O Senado aprovou nesta quarta-feira (22) o projeto de lei que institui gratuidade para bagagem de mão em voos nacionais e internacionais. A proposta, de autoria do senador Randolfe Rodrigues (PT-AP), garante aos passageiros o direito de transportar gratuitamente até 10 quilos de bagagem de mão, respeitando dimensões padronizadas e sem custo adicional por parte das companhias aéreas. O texto segue agora para votação na Câmara dos Deputados.
O Projeto de Lei (PL) 120/2020 foi relatado pelo senador Veneziano Vital do Rêgo (MDB-PB) e altera o Código Brasileiro de Aeronáutica, com o objetivo de eliminar brechas que, segundo o relator, possibilitavam práticas consideradas abusivas pelas empresas aéreas. A norma define que a franquia mínima gratuita deve ser de até 10 quilos, e que as companhias só poderão restringir o transporte por motivos de segurança ou capacidade da aeronave.
Em casos de superlotação, a medida obriga as empresas a despacharem o volume sem custos para o passageiro. A proposta impede ainda que as companhias aéreas cobrem taxas adicionais por bagagens de mão, prática que havia sido permitida após uma resolução da Agência Nacional de Aviação Civil (Anac) em 2016.
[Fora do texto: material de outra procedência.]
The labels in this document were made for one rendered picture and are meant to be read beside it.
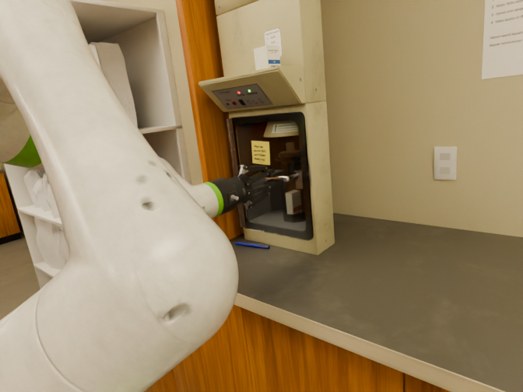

De acordo com Veneziano Vital do Rêgo, o projeto cria uma solução legislativa permanente, evitando depender de mudanças administrativas ou decisões variáveis da Anac. “É uma forma de garantir direitos básicos aos consumidores e dar estabilidade às regras do transporte aéreo”, defendeu o relator durante a votação.
Na Câmara dos Deputados, o tema também avança. Na terça-feira (21), os parlamentares aprovaram o regime de urgência do Projeto de Lei 5041/25, que proíbe a cobrança de bagagem de mão pelas companhias aéreas. A aprovação da urgência permitirá que o texto seja votado diretamente no plenário, sem necessidade de passar por comissões.
O movimento do Congresso ocorre em resposta às recentes decisões de empresas aéreas como Gol e Latam, que anunciaram novas tarifas com restrições a uma segunda bagagem de mão, sob o argumento de reajustar custos operacionais. Com a aprovação do projeto, a expectativa é de que o transporte de bagagem de mão gratuita volte a ser um direito garantido a todos os passageiros.